Try it: Only lines containing the string "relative" belong in the answer; find them in the records and copy them.

Provided data:
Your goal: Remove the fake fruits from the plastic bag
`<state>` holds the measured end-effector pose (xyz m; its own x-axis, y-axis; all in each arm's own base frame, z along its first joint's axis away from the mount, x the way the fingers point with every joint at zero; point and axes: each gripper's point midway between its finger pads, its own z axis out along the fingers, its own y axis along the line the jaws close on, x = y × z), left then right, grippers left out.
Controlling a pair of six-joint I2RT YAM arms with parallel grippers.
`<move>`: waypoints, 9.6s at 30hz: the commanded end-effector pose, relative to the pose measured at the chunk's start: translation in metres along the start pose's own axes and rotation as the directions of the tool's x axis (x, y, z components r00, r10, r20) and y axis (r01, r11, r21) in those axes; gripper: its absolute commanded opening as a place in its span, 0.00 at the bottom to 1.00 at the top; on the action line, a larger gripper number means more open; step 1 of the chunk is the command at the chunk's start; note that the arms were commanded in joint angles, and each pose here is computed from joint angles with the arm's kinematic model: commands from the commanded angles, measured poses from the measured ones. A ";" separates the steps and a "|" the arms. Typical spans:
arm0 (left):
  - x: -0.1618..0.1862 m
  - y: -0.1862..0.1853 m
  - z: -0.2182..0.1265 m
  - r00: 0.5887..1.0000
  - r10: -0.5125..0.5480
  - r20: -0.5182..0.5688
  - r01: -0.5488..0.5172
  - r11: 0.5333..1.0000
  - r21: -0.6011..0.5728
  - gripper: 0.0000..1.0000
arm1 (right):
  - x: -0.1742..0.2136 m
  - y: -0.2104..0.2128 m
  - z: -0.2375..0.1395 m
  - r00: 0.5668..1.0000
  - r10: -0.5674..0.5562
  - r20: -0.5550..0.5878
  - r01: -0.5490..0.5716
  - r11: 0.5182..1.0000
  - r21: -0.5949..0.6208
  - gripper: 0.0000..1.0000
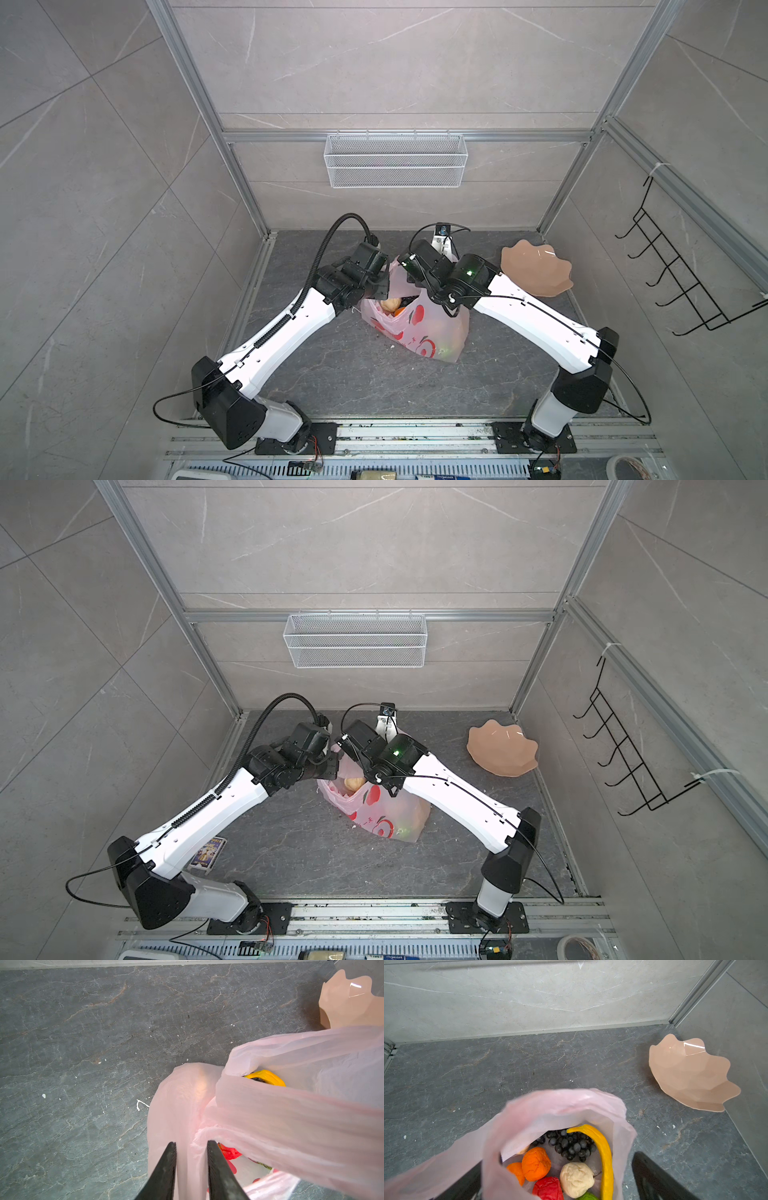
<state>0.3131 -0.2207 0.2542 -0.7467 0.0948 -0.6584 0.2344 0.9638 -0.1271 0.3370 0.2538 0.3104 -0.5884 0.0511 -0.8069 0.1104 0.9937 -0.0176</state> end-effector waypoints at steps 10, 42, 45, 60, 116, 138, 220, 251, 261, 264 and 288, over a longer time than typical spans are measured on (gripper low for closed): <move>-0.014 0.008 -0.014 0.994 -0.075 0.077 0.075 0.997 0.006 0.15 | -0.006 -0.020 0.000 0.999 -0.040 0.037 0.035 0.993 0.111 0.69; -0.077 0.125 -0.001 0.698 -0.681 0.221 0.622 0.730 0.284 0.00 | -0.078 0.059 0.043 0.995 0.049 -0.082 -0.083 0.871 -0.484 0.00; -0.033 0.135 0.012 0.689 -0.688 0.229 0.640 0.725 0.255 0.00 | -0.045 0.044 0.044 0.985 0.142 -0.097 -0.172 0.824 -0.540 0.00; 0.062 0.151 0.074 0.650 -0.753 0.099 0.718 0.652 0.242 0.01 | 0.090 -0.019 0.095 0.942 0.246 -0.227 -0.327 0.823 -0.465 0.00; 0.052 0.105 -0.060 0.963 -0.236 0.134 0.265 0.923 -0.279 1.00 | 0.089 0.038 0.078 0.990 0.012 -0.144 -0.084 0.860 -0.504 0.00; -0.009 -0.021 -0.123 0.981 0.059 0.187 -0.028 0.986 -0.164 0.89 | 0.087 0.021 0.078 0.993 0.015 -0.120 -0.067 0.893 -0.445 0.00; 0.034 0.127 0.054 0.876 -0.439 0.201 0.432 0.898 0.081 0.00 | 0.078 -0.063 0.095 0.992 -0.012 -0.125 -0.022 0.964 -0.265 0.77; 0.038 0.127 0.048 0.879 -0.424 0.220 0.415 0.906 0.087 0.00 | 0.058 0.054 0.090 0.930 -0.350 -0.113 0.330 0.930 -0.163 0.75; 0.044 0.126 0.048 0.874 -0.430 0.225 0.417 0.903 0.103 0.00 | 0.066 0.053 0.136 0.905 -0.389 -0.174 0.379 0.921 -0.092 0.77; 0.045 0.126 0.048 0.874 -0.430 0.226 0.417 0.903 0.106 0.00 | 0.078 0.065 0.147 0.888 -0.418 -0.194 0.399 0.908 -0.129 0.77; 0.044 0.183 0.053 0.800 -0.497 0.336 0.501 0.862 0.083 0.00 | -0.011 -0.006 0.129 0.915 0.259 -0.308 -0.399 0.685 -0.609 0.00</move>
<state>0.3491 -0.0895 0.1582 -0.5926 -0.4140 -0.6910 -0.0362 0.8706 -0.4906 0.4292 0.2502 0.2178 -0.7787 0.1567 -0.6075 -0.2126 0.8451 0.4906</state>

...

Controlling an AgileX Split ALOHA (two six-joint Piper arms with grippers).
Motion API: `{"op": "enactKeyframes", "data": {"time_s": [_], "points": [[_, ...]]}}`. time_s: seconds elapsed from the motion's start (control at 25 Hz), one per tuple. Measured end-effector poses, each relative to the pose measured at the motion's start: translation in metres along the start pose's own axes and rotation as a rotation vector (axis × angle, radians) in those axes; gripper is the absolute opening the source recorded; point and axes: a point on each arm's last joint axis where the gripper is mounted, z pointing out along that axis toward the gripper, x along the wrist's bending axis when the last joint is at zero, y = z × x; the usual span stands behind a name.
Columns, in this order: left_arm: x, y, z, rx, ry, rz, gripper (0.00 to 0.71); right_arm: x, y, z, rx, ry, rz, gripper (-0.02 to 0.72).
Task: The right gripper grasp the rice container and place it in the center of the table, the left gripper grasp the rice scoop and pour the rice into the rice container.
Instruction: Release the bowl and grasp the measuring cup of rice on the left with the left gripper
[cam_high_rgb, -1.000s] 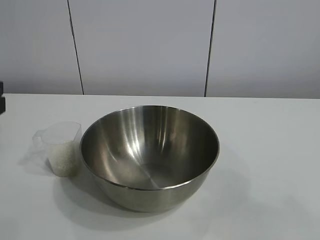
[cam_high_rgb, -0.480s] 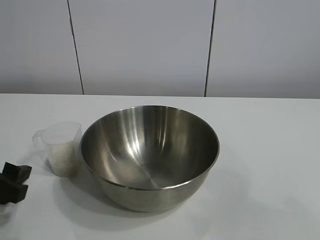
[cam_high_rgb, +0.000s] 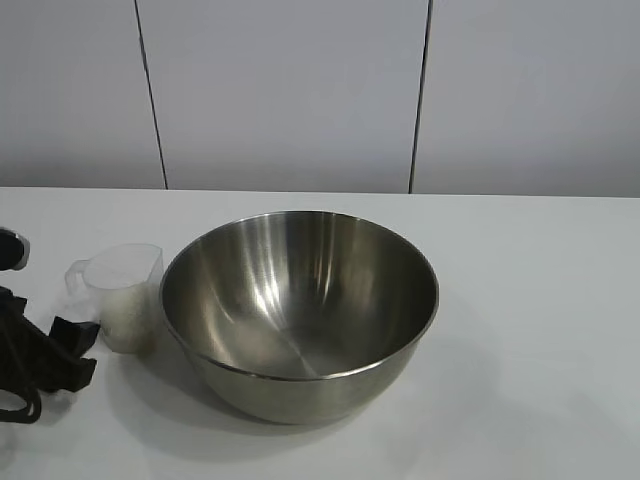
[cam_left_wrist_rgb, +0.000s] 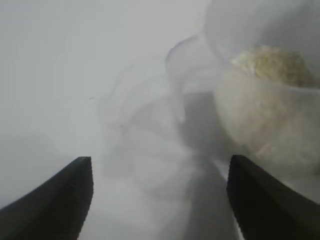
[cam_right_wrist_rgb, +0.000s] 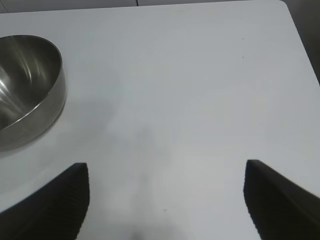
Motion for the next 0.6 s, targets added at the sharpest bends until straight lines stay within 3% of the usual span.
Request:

Written answer:
`<move>`: waypoints, 9.6s at 30hz: the commanded end-effector pose, relative to the pose measured at the chunk's start: translation in metres along the start pose's own axes and rotation as the directions of the tool's x axis (x, y, z components r00, r10, r20) and y axis (r01, r11, r21) in those axes; gripper: its absolute commanded opening as a place in its span, 0.00 at the bottom to 1.00 at the top; on the action line, a larger gripper number means more open; step 1 of the chunk is the command at the chunk's start; note that the arms were commanded in joint angles, and each pose here is computed from joint angles with the arm's kinematic model: commands from the commanded angles, measured poses from the measured ones. A ";" separates the steps and a "|" the arms. Typical spans:
Motion API: `{"op": "enactKeyframes", "data": {"time_s": [_], "points": [[_, ...]]}}`. time_s: seconds elapsed from the motion's start (control at 25 Hz), one per tuple. Measured end-effector poses, each relative to the pose measured at the motion's start: translation in metres along the start pose's own axes and rotation as a rotation vector (axis × angle, radians) in those axes; gripper is the absolute opening the source recorded; point and axes: a point on each arm's last joint axis where the gripper is mounted, z pointing out along that axis toward the gripper, x along the wrist's bending axis when the last joint is at zero, y = z × x; the usual span stands behind a name.

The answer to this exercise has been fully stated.